Lukas describes water in the fountain, water in a pond, keeping it warm like it is something that will die if frozen, rocks and watergrass, rain. He smiles a little. "That would all be good. But water is in everything. You are breathing it right now. It is mixed into the concrete in your basement. It is in the oak, feeding it. It is all over the ground and soaked into your clothes from earlier, stuck to the wheels of the van. It is inside you. It is an older and stronger family of spirits than almost any of Gaia's. Water is... not hard to please. It does not fear heat or cold. It..."

He struggles a bit, using his hands, then finds words: "It does not need anything from you. You need it. It knows as soon as it is awakened that you need something from it. It wants to move, and be clean. That is the best you can do for it." There's a beat. "Maybe an underground ...pump. To keep it moving."

Lukas

There's a lot of wisdom in what Milos says. More, really, than can be taught in so short a time. Lukas suspects a lot of this comes from Milos, himself: an intuitive understanding of spirits in a way that Lukas cannot, and will never be able to comprehend.

Spirits are not people. They are not even alive the same way flesh-and-blood beings are alive. They can alter entirely without losing their identities. They can split and reform; they can even disappear, and come back. He thinks of water. He thinks of evaporation and rain; freezing and melting. He thinks, even, of the void of space - the liquid water hiding beneath miles and miles of solid, extraterrestrial rock. It's almost mindboggling how universal water is, Lukas thinks. Older and stronger than almost any of Gaia's.

And a little piece of it, one little gaffling who is very small and very weak and not very smart, lives here, under his roof.
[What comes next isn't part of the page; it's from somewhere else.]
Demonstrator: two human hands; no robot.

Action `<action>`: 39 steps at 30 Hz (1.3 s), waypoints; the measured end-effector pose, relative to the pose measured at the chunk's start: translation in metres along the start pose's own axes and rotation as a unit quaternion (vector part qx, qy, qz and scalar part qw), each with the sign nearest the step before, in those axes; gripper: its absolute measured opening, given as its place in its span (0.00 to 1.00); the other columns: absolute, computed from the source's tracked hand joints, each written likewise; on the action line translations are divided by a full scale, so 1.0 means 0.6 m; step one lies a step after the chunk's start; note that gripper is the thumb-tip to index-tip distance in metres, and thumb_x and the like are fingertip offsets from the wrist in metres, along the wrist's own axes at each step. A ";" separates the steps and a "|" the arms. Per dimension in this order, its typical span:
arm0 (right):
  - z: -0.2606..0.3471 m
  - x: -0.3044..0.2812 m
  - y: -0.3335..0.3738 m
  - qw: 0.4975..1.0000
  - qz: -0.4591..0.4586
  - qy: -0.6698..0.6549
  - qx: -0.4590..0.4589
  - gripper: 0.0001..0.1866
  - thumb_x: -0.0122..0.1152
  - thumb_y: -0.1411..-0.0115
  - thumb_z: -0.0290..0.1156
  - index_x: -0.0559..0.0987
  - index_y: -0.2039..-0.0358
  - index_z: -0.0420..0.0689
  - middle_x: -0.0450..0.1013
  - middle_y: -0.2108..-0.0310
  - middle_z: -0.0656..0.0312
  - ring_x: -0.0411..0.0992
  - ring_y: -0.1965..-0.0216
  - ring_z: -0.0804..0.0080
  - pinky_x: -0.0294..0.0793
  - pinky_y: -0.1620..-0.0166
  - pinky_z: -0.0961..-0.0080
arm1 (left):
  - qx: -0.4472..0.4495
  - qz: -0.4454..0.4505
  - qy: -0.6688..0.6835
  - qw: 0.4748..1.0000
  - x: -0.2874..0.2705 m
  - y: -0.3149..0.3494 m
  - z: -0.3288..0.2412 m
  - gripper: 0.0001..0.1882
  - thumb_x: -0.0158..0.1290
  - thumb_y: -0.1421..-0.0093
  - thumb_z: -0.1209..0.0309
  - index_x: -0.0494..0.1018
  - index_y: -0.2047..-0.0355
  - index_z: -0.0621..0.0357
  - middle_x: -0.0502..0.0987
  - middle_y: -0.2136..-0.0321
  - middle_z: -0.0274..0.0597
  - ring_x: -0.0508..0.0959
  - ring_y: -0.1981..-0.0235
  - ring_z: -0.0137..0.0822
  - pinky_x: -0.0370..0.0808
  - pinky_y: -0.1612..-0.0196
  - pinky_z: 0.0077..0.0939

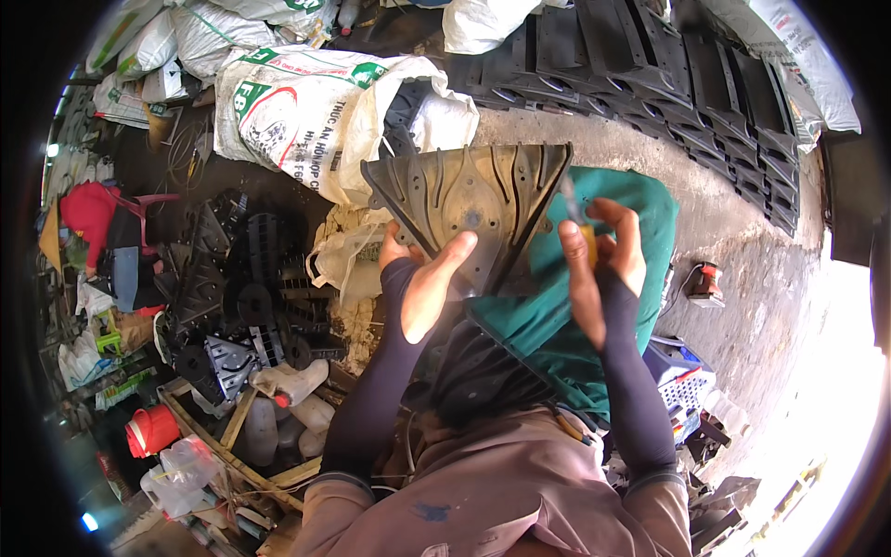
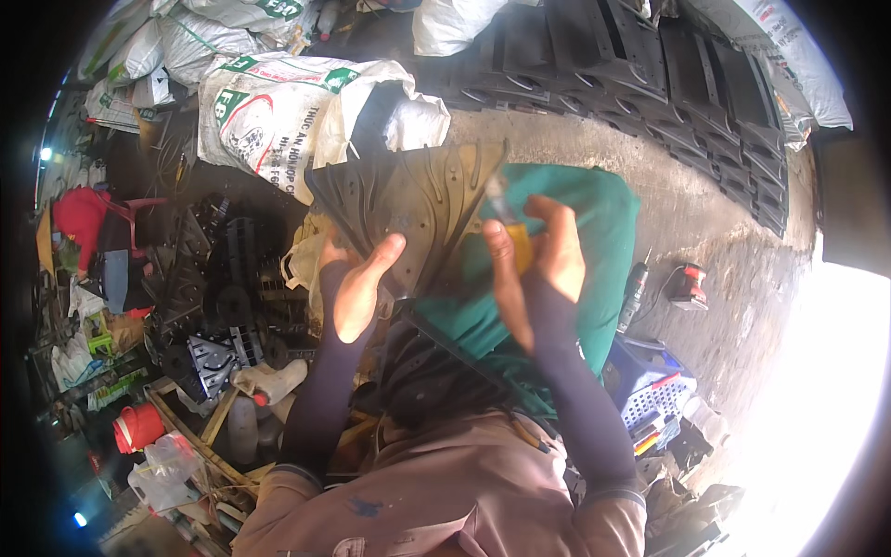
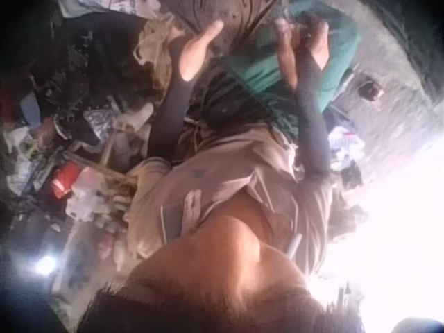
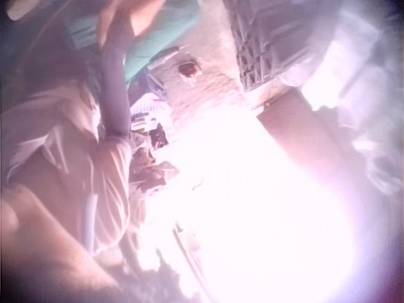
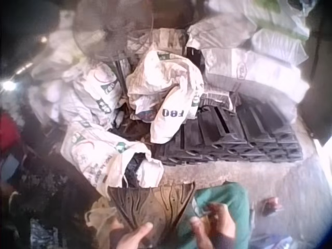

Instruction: The person sits on the floor and scrapes a black plastic part with a brush, then uses pliers to remove small protrusions. They insert a screw into a hole and use a power drill to drive it in, repeating the process on another part.

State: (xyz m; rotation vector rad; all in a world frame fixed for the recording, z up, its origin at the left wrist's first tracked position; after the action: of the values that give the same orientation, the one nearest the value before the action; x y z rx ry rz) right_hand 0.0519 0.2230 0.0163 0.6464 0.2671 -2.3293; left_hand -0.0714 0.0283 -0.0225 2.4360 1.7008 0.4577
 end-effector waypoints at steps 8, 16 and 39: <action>-0.010 0.003 0.003 0.929 0.065 -0.319 0.176 0.10 0.63 0.40 0.36 0.75 0.66 0.43 0.69 0.81 0.68 0.65 0.82 0.82 0.64 0.78 0.82 | 0.037 0.082 -0.005 0.996 0.069 0.008 -0.058 0.38 0.69 0.53 0.74 0.57 0.47 0.66 0.72 0.54 0.52 0.76 0.56 0.34 0.74 0.51 0.28; -0.026 -0.064 0.019 0.964 -0.047 -0.244 0.099 0.07 0.64 0.40 0.31 0.75 0.69 0.42 0.71 0.79 0.67 0.68 0.83 0.80 0.67 0.79 0.82 | 0.028 0.023 -0.267 0.963 0.108 -0.029 -0.040 0.60 0.73 0.60 0.52 0.51 0.41 0.82 0.62 0.44 0.67 0.64 0.40 0.46 0.60 0.38 0.33; -0.107 -0.225 0.041 0.985 -0.073 0.046 0.151 0.26 0.56 0.37 0.46 0.70 0.51 0.34 0.72 0.62 0.54 0.71 0.62 0.68 0.70 0.56 0.70 | -0.185 0.099 -0.029 0.977 -0.096 0.126 -0.031 0.24 0.56 0.42 0.73 0.67 0.46 0.68 0.75 0.53 0.45 0.75 0.51 0.37 0.70 0.47 0.31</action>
State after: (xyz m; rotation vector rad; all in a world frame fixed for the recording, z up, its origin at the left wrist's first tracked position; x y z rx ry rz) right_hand 0.1785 0.3053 0.0312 0.9093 0.0004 -2.5086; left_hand -0.0284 -0.0536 0.0065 2.3206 1.2220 0.6544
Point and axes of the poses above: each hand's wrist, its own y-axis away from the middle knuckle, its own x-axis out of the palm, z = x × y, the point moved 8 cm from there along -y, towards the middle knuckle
Is happy here.

That makes Lukas happy, too. It makes Lukas happy that already, Milos can teach him things. He smiles, and as they're crossing back over he reaches out - not placing his hand on the Theurge's arm, this time, but his arm around his shoulders. It's a wordlessly affectionate sort of half-hug, and one that he reinforces with a light squeeze as they pop through.

"I'll do that," he says. "Thank you, Milos."

They part, and Milos goes to bed. Renata has already gone. When Lukas comes to the living room, goes to find his mate, she looks up from her reading and watches him. He draws near. Sits beside her. She whispers, and he smiles over at her; leans over on impulse and kisses her,

gently but not lightly,

letting his brow rest against hers afterward. "Yes," he whispers back. "Everything's wonderful."